David went to the Haven in 2009, for an 18 -month residential Christian rehabilitation programme. "I was completely broken,” he recalled. “Outside of heroin addiction I didn't know who I was. I was controlled by addiction. I used to sit and think 'What happened to me? How did this come about.’”
That statement gives me the creeps for it reminds me so very much of the same kind of programme used to, 'cure' homosexuals.
What do they do there? Just what is a, " Christian rehabilitation programme"? Sounds ominously like the brainwashing of vulnerable people. And it seems that they are not content with, 'rehabilitation' they want disciples and I am REALLY not too comfortable with that either. As far as I can see, it's a religious pyramid scheme. "I'll indoctrinate and you and you can indoctrinate two and so on......"
If David simply found a faith in God and went to church or did good works I'd be very pleased but popping off to some, "school of ministry run by Teen Challenge in Wales where he learned how to work in Christian outreach and rehab" is scary and worrying. Take a look at this site....you'll be worried too:
www.teenchallengeexposed.com/
www.walesonline.co.uk/news/wales-news/tm_objectid=14538849&method=full&siteid=50082&headline=charity-s-funds-cut-over-religious-links-name_page.html
en.wikipedia.org/wiki/Talk%3ATeen_Challenge
However, I mustn't be churlish, David has certainly been through a dark tunnel and is now on the outside. However, in my view, there is another dark, perhaps darker tunnel the entrance of which he is hovering about. I hope, I truly hope that he will stay, 'clean' and that he will prosper with a long a happy life.
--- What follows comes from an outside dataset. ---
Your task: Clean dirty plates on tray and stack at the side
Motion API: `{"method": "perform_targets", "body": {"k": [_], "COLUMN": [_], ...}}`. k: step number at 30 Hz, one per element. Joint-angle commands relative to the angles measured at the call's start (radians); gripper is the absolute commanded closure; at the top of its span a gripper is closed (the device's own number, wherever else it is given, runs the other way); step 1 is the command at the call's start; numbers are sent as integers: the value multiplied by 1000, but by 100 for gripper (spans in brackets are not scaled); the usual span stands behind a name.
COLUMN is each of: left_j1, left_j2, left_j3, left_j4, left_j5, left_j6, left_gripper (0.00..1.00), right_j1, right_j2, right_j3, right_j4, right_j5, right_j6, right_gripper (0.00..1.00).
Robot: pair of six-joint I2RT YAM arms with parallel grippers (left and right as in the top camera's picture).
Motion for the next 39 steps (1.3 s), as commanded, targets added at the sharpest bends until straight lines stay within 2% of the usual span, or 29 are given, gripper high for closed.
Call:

I'm just uncertain that being caught up in a web of 'Christian' fundamentalists is the way forward. Until David can fully interact with mainstream society, independent of his Brooks-ite pals, we'll never know whether he has really shaken off the drug addiction or simply wandering about in some bomb happy, religion fuelled nether world with seriously scary undertones.
For the 'Christian Rehabilitators', they have to face up to the fact that having a blind faith in some bounteous God is not the be all and end all, the rest of us have to deal with the real world. Drug addiction is first and foremost a medical condition, not some fall from Grace that requires round the clock praying and chanting. An 18 month residential course is NOT in my submission terribly constructive. All that does is create an alternate world and the junkie doesn't need yet another hidey hole. To be TRULY rehabilitated, he needs to be part of society and society needs to be part of him. Having shiny eyes is not the way forward.
Sin didn't make David a junkie, David did it to himself, aided and abetted by his peers and of course, our friendly, neighbourhood drug dealers. Medical treatment can help to help him (NOT methadone) but in the end, only the junkie himself can truly shake it off. David should understand that he is not a sinner repentant, he is simply a fool who should have known better and if we were all wise, there'd be no fools.